Le mariage – Dorothy West

Le mariage – Dorothy West
Le mariage – Dorothy West
(The Wedding, 1995)
Belfond, collection Vintage, 2024, 288 pages
Traduction d’Arlette Stroumza

 

A l’occasion du mariage de Shelby, la petite dernière de la famille Coles, les tensions se manifestent au sein de la famille et les souvenirs affluent. C’est que Shelby épouse un Blanc, qui plus est musicien, quand la famille appartient à l’élite noire des années 50 et a toujours cherché à compenser le manque de respect inhérent à sa couleur de peau par la réussite sociale et le titre de docteur.

L’autrice revient alors sur l’histoire de la famille depuis la fin de l’esclavage, sur les métissages qui ont conduit à ce que leur peau ne soit pas franchement foncée, voire que certains, telle Shelby, puissent se faire passer pour des Blancs.

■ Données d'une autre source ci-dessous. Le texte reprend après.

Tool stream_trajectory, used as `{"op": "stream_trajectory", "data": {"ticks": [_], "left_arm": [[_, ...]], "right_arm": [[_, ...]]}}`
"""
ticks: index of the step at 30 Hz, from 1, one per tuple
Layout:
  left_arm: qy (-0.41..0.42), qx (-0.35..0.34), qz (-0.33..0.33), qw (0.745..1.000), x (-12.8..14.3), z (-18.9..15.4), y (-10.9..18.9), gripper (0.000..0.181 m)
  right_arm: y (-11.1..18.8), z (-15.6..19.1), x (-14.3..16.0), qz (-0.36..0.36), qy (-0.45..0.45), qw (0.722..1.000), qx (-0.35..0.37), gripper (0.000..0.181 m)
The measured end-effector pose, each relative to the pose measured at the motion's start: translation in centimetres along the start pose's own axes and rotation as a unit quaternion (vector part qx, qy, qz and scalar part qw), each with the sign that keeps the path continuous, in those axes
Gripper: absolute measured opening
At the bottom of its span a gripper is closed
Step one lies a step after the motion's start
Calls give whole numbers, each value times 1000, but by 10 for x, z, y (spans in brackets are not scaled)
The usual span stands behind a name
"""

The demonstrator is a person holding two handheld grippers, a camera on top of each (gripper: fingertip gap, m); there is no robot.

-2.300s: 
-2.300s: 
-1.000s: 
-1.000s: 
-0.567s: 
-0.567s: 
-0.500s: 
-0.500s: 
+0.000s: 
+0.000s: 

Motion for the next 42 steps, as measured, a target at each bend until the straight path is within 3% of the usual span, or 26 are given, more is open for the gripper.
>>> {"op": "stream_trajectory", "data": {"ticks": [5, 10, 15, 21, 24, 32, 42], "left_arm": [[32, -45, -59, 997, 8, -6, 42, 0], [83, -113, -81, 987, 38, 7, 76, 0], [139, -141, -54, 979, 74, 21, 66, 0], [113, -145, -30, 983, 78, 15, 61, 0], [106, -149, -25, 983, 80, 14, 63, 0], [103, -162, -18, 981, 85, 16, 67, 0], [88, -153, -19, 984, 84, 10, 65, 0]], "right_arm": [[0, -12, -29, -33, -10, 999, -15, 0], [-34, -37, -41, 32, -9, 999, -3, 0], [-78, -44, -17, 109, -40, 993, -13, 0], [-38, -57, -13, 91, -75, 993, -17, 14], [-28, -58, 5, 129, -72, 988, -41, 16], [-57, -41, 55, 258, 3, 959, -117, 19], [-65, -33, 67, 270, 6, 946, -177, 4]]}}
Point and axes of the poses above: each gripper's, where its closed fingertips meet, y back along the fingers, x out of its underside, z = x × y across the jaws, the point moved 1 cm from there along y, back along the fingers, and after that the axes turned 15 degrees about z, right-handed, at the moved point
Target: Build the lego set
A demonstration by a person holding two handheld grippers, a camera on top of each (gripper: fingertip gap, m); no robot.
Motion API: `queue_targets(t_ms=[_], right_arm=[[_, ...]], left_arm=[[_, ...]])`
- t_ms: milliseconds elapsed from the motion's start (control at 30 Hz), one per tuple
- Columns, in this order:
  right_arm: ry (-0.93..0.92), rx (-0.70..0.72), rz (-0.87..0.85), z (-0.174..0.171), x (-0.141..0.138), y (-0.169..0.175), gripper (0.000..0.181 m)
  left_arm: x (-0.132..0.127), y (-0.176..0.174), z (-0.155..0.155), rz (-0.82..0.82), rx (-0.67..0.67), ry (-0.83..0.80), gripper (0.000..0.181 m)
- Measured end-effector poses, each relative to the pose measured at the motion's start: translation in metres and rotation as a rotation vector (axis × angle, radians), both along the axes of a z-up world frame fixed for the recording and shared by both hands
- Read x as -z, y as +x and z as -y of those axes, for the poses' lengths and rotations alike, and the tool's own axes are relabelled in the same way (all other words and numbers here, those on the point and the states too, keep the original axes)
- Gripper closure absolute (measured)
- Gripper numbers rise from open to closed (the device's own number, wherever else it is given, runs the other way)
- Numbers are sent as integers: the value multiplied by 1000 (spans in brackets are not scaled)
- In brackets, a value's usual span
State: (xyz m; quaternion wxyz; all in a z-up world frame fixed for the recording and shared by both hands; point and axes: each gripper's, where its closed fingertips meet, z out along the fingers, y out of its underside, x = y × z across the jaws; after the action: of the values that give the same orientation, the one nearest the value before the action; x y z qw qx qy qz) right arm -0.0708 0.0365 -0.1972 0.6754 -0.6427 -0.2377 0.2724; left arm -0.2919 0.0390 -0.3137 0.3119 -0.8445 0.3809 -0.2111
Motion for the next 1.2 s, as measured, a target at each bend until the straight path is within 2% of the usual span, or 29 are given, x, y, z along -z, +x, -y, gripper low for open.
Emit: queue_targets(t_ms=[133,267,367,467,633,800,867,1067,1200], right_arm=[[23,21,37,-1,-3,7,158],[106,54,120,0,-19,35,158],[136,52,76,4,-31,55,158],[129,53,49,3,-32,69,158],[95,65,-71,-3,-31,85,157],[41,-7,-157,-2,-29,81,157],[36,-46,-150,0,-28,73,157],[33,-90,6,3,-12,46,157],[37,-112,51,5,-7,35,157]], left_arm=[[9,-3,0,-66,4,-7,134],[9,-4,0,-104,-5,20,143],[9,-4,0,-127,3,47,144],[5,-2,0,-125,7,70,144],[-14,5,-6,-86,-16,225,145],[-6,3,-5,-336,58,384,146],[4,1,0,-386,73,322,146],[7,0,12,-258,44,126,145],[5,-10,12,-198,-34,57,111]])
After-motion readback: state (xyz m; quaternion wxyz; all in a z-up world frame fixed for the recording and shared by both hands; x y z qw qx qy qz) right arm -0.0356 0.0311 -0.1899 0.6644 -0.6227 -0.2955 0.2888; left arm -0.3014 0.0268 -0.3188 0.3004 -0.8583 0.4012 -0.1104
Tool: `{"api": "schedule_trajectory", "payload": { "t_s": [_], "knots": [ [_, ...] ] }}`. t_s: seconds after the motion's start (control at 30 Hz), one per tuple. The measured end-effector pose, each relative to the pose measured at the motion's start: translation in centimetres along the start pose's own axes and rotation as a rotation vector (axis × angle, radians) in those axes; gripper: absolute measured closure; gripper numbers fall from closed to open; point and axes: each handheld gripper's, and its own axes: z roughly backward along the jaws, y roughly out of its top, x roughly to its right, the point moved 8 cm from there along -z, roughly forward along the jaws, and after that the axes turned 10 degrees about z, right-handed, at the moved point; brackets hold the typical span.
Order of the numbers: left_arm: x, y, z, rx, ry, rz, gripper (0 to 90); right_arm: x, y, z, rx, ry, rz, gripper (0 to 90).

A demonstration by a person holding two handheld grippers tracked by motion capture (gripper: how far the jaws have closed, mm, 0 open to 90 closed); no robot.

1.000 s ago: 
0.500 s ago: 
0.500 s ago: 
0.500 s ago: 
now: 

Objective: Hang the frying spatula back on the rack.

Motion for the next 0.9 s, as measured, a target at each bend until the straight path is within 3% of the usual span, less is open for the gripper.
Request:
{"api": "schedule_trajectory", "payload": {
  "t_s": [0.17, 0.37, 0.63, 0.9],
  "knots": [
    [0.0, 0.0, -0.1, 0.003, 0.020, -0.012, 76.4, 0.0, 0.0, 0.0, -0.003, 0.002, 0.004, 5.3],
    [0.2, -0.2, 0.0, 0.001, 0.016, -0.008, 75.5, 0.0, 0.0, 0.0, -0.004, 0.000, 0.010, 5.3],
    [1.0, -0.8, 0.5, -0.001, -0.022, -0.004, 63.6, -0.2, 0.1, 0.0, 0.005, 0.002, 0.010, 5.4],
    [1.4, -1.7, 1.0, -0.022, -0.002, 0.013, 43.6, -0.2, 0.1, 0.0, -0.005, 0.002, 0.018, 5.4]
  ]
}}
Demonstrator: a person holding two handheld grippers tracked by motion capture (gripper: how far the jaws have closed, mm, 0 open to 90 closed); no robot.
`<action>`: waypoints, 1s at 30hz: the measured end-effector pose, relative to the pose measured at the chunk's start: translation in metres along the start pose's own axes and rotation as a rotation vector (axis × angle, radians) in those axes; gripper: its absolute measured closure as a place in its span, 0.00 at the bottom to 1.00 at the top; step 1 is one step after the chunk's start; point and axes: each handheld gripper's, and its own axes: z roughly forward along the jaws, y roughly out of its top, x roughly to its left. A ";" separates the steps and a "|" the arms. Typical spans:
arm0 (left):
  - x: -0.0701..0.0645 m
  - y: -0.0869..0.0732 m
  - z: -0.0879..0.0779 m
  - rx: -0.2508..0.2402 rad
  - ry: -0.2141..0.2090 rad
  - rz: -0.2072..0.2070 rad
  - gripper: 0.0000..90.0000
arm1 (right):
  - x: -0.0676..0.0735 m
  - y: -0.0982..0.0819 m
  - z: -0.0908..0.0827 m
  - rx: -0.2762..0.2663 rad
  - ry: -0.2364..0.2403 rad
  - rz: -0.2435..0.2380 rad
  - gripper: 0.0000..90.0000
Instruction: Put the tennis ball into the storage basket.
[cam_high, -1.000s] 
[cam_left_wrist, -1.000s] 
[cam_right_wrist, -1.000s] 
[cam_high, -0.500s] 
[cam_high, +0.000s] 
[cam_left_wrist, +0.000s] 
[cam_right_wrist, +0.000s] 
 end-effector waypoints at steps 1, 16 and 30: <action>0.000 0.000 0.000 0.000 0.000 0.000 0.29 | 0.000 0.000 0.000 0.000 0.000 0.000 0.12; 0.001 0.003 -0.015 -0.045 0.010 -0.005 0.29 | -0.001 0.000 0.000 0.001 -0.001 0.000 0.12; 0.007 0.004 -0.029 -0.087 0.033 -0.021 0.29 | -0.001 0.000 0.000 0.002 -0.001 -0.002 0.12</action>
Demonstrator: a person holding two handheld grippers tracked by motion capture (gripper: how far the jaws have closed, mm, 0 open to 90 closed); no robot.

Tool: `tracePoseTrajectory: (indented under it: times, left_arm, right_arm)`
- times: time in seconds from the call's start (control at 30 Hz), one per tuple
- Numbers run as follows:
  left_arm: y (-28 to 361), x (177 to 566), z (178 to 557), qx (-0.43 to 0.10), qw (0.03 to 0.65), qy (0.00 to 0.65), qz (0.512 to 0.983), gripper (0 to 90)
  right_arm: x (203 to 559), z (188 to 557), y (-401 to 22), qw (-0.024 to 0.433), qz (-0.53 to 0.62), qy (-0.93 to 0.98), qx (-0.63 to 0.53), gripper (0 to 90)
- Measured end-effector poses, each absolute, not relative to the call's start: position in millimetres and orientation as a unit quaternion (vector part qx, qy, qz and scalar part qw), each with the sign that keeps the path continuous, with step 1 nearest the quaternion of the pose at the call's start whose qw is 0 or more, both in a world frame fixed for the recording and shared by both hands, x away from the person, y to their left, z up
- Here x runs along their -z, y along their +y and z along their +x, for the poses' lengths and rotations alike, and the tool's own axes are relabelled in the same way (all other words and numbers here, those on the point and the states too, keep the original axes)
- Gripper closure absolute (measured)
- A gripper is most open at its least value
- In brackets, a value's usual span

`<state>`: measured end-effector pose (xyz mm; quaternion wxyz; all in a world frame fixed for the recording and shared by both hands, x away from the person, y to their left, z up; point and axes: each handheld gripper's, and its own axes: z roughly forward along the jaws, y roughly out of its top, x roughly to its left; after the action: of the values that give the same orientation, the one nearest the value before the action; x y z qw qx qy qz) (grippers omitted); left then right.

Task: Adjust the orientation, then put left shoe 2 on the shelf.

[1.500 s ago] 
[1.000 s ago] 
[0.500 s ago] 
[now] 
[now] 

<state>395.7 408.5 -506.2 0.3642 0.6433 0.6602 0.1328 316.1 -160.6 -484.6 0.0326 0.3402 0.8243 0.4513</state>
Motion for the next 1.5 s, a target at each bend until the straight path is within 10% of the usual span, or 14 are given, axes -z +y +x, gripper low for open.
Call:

Sur le fond, le roman contient beaucoup de pistes prometteuses mais leur traitement reste malheureusement superficiel. Parmi les thèmes abordés, tous sont relatifs à l’intégration dans une société qui valorise la blancheur : le passing (les privilèges qu’il confère et les inconvénients à franchir la ligne), le fait d’être Noir et riche (et toujours pas intégré), l’évolution au fil des générations du regard porté par la communauté noire sur elle-même et sur les Blancs, l'identité (un point clef), les liens familiaux et la transmission entre autres points.

« … ils ne cherchaient pas ce genre d’enfant. Ils cherchaient une petite fille de couleur, c’est-à-dire, dans leur esprit, une gamine à la peau foncée, aux cheveux noirs et aux traits négroïdes. »

J’ai donc été frustrée que West ne fasse que faire émerger les différentes réflexions qui sont pourtant riches et qui auraient pu donner une ampleur et une subtilité à une histoire finalement assez banale.

Par ailleurs, si j’ai accroché avec pas mal de personnages du passé, je n’ai apprécié aucun de ceux du temps « présent » et cela a contribué à me laisser un peu en dehors de l’intrigue ; cela dit, l’autrice a réussi à faire passer les nuances de positions en lien avec l’histoire de chacun, des filles moins sensibles aux différences entre communautés, à la mère au rapport ambivalent avec les nuances de noir, à l’arrière-grand-mère blanche qui l’a élevée, au père qui ne se remet pas de sa lâcheté, toutes et tous sont déchirés d’une façon ou d’une autre et ce malaise est très bien rendu. Est-ce pour l’atténuer que le livre déborde de sentimentalisme ? En tout état de cause, c’était vraiment trop à mon goût et la fin m’a achevée.

Cela étant dit, je suis certaine que d’autres lecteurs seront surtout marqués par l’aspect « rêche » car l’autrice ne ménage pas ses personnages (et heureusement car cela apporte un contrepoint nécessaire aux passages sur l’Amour) ; enfin, si vous n’êtes pas familier des sujets abordés, ce roman sera une bonne introduction.